Am I the only one who does this? Do all of you have more self-discipline? Am I simply not serious about writing, so I get nothing done when another person in the same situation gets a ton of stuff done?

Yet, when I look at what I’ve done over the past four years, just since my son was born, I can’t think that. I’ve researched, written, and published one book, written another novel, revised another one about a dozen times, written four full-length plays, and written a bunch of other stuff. And when I think about it that way, I sound hard working. Yet my everyday life is filled with so many other things, and I don’t make nearly as much time for writing as I should. (Or as much as I should.)

 Maybe I should stop whining, and start writing! That’s it…I need to get to work! I have a list, and I want to get to my writing today…

One response so far

Jul 16 2008

Switching Gears…Again

Published by shakespeare under Writing Edit This

You’d think I was waffling just to keep from really digging into this novel, but I don’t believe that’s true. (I sure hope it isn’t or it might go on for the rest of my life!)

I have changed my mind about it again. I’m making the protagonist of my current novel a 16-year-old girl instead of a married woman.
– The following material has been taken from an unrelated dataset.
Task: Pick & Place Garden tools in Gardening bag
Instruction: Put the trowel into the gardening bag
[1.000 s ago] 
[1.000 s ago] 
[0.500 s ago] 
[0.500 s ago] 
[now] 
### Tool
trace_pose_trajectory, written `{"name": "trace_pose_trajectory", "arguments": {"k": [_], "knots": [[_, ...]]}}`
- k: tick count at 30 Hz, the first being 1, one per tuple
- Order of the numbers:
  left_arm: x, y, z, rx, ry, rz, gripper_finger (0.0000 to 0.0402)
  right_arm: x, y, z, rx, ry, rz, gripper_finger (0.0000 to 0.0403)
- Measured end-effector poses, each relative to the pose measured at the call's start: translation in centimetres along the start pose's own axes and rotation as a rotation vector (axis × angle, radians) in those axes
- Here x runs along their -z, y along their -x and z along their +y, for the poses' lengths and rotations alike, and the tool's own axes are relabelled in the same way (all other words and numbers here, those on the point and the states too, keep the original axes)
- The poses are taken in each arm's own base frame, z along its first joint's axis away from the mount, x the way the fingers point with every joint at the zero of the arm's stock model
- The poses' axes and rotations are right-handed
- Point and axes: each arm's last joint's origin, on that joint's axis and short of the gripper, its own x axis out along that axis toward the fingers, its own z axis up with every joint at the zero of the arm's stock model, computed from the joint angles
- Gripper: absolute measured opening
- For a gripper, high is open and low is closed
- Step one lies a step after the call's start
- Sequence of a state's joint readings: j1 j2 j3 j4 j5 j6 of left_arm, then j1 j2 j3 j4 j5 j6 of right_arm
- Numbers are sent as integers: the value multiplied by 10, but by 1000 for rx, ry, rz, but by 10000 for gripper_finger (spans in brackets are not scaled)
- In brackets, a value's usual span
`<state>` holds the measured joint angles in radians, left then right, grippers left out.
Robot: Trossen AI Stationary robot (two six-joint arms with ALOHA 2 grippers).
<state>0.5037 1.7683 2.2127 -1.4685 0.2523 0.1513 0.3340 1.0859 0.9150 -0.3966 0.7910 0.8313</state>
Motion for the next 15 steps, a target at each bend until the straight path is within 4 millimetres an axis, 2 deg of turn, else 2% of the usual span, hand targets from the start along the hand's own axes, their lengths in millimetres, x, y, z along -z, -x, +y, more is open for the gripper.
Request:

The bad guy, Kenneth, is her stepfather, not her husband, and her mom’s a messed up alcoholic/drug addict/punching bag for the guys she picks. It’s a much edgier idea, and it’s also YA, which feels so much better in my head than romance (especially since I can’t usually read romance at all).

And so her stepdad messes up (don’t want to say how), and the ghost of the house they’ve moved into chases him off. Emme’s mom takes off to find another man (losing her mind to meth for a while as she’s searching, no doubt), and Emme is trying to keep all of that a secret, stay in the house on her own, and not get sent back to foster care. And she’s also trying to figure out who this ghost (Charley) is, and what happened to him that has caused him to haunt the place.

 Perhaps that’s too much detail for now. Perhaps I’ll change ideas in midstream again. More than likely, though, each change is making my work better, and will eventually get me closer to an intense, interesting, and original story.

So, this is the path I’m taking right now, and I’m happy to be on it, if only for the moment.